Poorly configured Docker servers and being actively targeted by the TeamTNT hacking group in an ongoing campaign started last month.
According to a report by researchers at TrendMicro, the actors have three distinct goals: to install Monero cryptominers, scan for other vulnerable Internet-exposed Docker instances, and perform container-to-host escapes to access the main network.
As illustrated in an attack workflow, the attack starts with creating a container on the vulnerable host using an exposed Docker REST API.
TeamTNT then uses compromised, or actor-controlled Docker Hub accounts to host malicious images and deploy them on a targeted host.
TrendMicro has seen over 150,000 pulls of images from the malicious Docker Hub accounts as part of this campaign.
Next, the dropped container executes cronjobs and fetches various post-exploitation and lateral movement tools, including container escaping scripts, credential stealers, and cryptocurrency miners.
When scanning for other vulnerable instances, the threat actors check ports 2375, 2376, 2377, 4243, 4244, which has been observed in past DDoS botnet campaigns.
The actors also attempt to collect server info such as the OS type, architecture, number of CPU cores, container registry, and the current swarm participation status.
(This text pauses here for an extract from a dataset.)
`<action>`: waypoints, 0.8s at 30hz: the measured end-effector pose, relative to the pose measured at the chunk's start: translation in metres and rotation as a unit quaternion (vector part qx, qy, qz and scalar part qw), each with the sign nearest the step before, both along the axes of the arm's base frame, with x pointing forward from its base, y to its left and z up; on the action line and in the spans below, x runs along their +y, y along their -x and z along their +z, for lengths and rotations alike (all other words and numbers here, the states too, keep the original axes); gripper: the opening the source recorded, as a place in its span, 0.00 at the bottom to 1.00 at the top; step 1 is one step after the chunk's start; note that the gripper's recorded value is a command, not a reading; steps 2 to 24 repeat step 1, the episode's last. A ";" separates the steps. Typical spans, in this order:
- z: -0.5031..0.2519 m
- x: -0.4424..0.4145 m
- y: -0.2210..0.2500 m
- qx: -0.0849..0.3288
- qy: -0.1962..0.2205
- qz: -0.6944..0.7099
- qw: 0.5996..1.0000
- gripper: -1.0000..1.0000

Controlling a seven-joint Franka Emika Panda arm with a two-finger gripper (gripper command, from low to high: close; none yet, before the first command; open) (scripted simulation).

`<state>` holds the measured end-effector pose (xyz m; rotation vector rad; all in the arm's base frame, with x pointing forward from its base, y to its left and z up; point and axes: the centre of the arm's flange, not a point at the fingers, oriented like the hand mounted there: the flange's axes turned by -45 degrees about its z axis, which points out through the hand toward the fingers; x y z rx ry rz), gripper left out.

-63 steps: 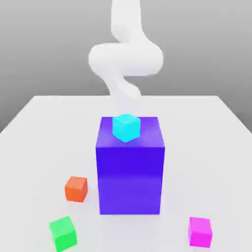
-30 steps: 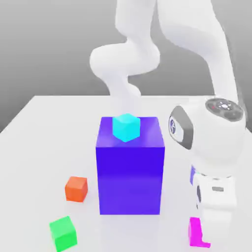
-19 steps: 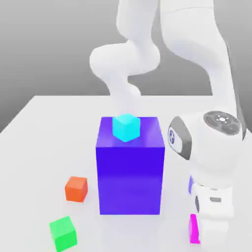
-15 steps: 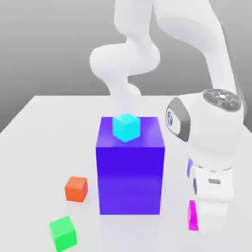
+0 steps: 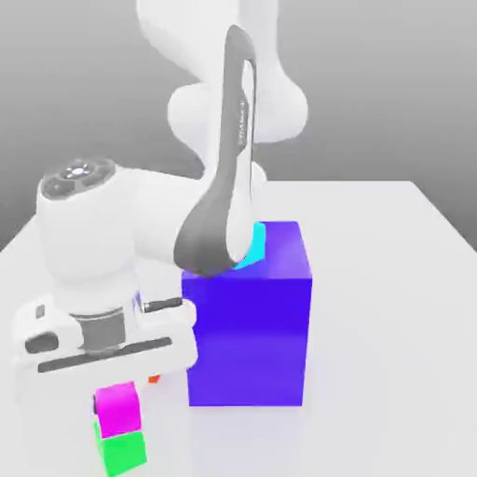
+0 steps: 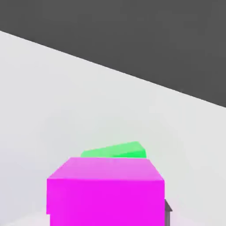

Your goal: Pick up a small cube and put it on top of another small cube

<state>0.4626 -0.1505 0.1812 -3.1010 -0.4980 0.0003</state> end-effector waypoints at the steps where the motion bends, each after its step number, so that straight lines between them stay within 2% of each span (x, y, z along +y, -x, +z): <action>1: 0.000 0.000 0.000 0.000 0.000 0.000 1.000 1.00; 24: 0.000 0.000 0.000 0.000 0.000 0.000 1.000 1.00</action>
The container image that is created is based on the AlpineOS system and is executed with flags that allow root-level permissions on the underlying host.
Finally, the IP address that is used for TeamTNT’s current infrastructure (45[.]9[.]148[.]182) has been associated with multiple domains that served malware in the past.
Previous campaign laid the groundwork
TrendMicro reports that this campaign also uses compromised Docker Hub accounts controlled by TeamTNT to drop malicious Docker images.
Using compromised Docker Hub accounts makes the distribution points more reliable for the actors, as they are harder to map, report, and takedown.
The actors were spotted collecting Docker Hub credentials in a previous campaign analyzed by TrendMicro in July when credentials stealers were deployed in attacks.
“Our July 2021 research into TeamTNT showed that the group previously used credential stealers that would rake in credentials from configuration files. This could be how TeamTNT gained the information it used for the compromised sites in this attack,” explains TrendMicro’s research published today.
As such, TeamTNT demonstrates a high level of operational planning, being organized and purposeful in their goals.
Permanent threat to Docker systems
TeamTNT is a sophisticated actor that constantly evolves its techniques, shifts short-term targeting focus but remains a constant threat to vulnerable Docker systems.
They first created a worm to exploit Docker and Kubernetes en masse back in August 2020.
In October 2020, the actors added Monero mining and credential-stealing capabilities, targeting Docker instances.
In January 2021, TeamTNT upgraded its miners with sophisticated detection evasion tricks while still harvesting user credentials from the compromised servers.
Docker provides some “mandatory” tips that can be used lock down Docker’s REST API and prevent these types of attacks.
“Therefore it is mandatory to secure API endpoints with HTTPS and certificates. It is also recommended to ensure that it is reachable only from a trusted network or VPN,” explains Docker’s security guide.